GOAL OF THE EXERCISE | Keep the images out while you set down the data exactly.

DATASET CONTENT |
==========

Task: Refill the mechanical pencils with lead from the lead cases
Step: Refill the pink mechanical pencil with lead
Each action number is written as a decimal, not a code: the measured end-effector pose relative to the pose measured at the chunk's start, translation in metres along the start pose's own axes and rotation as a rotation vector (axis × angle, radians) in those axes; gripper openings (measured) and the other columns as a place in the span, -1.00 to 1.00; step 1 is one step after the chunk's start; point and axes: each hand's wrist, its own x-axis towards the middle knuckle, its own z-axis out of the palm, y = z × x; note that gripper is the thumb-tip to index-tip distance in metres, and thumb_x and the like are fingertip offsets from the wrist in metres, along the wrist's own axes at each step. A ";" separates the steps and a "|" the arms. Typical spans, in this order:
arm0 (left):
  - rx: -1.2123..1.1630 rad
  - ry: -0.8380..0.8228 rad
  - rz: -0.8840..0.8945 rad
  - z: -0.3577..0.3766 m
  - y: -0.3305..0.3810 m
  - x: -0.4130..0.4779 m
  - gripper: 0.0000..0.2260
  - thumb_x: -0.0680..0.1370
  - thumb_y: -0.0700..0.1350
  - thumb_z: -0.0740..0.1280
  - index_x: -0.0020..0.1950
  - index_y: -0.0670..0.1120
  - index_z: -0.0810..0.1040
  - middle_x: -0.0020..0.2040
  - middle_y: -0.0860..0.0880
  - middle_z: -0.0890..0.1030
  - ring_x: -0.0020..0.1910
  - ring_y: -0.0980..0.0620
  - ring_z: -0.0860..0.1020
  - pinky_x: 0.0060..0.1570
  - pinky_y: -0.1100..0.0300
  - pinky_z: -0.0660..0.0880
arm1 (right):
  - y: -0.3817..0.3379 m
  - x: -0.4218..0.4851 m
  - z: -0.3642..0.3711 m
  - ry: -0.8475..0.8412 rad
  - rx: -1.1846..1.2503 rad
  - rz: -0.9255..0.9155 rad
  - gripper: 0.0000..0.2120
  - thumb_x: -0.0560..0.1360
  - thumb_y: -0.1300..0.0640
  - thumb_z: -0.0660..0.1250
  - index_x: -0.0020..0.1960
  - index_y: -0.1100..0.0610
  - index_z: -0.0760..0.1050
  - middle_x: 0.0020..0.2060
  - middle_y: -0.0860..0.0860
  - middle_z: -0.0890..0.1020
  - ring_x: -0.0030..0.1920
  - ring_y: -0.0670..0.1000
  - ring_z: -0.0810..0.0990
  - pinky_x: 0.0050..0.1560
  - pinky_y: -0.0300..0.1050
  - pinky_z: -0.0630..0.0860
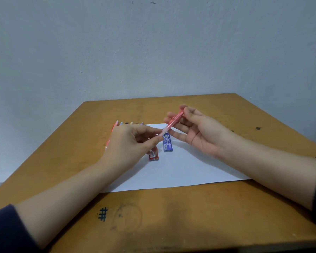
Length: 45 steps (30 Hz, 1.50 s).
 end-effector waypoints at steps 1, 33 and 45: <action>-0.085 -0.016 -0.051 0.002 0.005 -0.002 -0.86 0.46 -0.24 0.44 -0.08 0.00 0.67 -0.32 -0.02 0.69 -0.39 0.05 0.64 -0.21 0.16 0.61 | 0.001 0.001 0.002 -0.008 0.048 0.011 -0.83 0.64 0.18 0.09 -0.03 0.13 0.43 -0.26 0.15 0.66 -0.22 0.10 0.69 -0.11 0.11 0.61; -1.447 -0.901 -0.606 0.005 -0.005 0.008 -0.24 0.59 0.26 -0.08 0.42 -0.42 0.20 0.41 -0.44 0.24 0.41 -0.39 0.24 0.43 -0.03 0.27 | -0.019 0.046 0.039 0.055 0.398 0.044 -0.87 0.26 0.27 0.03 -0.45 0.14 0.22 -0.65 -0.04 0.10 -0.71 -0.05 0.06 -0.63 -0.37 -0.02; -1.423 -0.955 -0.577 0.006 -0.008 0.009 -0.24 0.58 0.27 -0.07 0.40 -0.40 0.28 0.37 -0.43 0.33 0.37 -0.38 0.32 0.38 -0.02 0.34 | -0.018 0.044 0.039 0.073 0.402 0.043 -0.90 0.27 0.29 0.01 -0.38 0.15 0.25 -0.66 -0.04 0.11 -0.72 -0.06 0.07 -0.66 -0.37 -0.01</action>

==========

SOLUTION TO THIS EXERCISE |
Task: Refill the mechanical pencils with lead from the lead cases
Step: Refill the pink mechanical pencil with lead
Each action number is written as a decimal, not a code: the measured end-effector pose relative to the pose measured at the chunk's start, translation in metres along the start pose's own axes and rotation as a rotation vector (axis × angle, radians) in those axes; gripper openings (measured) and the other columns as a place in the span, -1.00 to 1.00; step 1 is one step after the chunk's start; point and axes: each hand's wrist, its own x-axis towards the middle knuckle, its own z-axis out of the palm, y = z × x; note that gripper is the thumb-tip to index-tip distance in metres, and thumb_x and the like are fingertip offsets from the wrist in metres, along the wrist's own axes at each step. A ";" separates the steps and a "|" the arms. Typical spans, in this order:
arm0 (left):
  - rx: -1.2123..1.1630 rad
  - ry: -0.8380..0.8228 rad
  - rz: -0.8840..0.8945 rad
  - z: -0.3577..0.3766 m
  - y: -0.3305..0.3810 m
  - x: -0.4130..0.4779 m
  - gripper: 0.0000..0.2260
  - thumb_x: -0.0680..0.1370
  - thumb_y: -0.0700..0.1350
  - thumb_z: -0.0740..0.1280
  - index_x: -0.0020..0.1950
  - index_y: -0.0670..0.1120
  - index_z: -0.0810..0.1040
  - middle_x: -0.0020..0.2040
  - middle_y: -0.0860..0.0880
  - middle_z: -0.0890..0.1030
  - ring_x: -0.0020..0.1910
  - ring_y: -0.0980..0.0620
  - ring_z: -0.0860..0.1020
  - pinky_x: 0.0060..0.1570
  - pinky_y: -0.1100..0.0300
  - pinky_z: -0.0660..0.0880
arm1 (right):
  - y: -0.3817..0.3379 m
  - x: -0.4218..0.4851 m
  - z: -0.3642..0.3711 m
  - ry: -0.8475..0.8412 rad
  - rx: -1.1846..1.2503 rad
  - rz: -0.9255..0.9155 rad
  - gripper: 0.0000..0.2120
  - thumb_x: -0.0560..0.1360
  - thumb_y: -0.1300..0.0640
  - thumb_z: -0.0660..0.1250
  - index_x: -0.0020..0.1960
  - index_y: -0.1100..0.0610
  - index_z: -0.0760..0.1050
  - middle_x: 0.0020..0.2060
  - middle_y: -0.0860..0.0860
  - middle_z: -0.0890..0.1020
  - ring_x: -0.0030..0.1920
  - ring_y: -0.0670..0.1000
  - ring_z: -0.0810..0.0990
  - pinky_x: 0.0050..0.1560
  - pinky_y: -0.0300..0.1050
  - pinky_z: -0.0630..0.0860
Length: 45 steps (30 Hz, 1.50 s).
 end-effector waypoints at steps 1, 33 and 45: <action>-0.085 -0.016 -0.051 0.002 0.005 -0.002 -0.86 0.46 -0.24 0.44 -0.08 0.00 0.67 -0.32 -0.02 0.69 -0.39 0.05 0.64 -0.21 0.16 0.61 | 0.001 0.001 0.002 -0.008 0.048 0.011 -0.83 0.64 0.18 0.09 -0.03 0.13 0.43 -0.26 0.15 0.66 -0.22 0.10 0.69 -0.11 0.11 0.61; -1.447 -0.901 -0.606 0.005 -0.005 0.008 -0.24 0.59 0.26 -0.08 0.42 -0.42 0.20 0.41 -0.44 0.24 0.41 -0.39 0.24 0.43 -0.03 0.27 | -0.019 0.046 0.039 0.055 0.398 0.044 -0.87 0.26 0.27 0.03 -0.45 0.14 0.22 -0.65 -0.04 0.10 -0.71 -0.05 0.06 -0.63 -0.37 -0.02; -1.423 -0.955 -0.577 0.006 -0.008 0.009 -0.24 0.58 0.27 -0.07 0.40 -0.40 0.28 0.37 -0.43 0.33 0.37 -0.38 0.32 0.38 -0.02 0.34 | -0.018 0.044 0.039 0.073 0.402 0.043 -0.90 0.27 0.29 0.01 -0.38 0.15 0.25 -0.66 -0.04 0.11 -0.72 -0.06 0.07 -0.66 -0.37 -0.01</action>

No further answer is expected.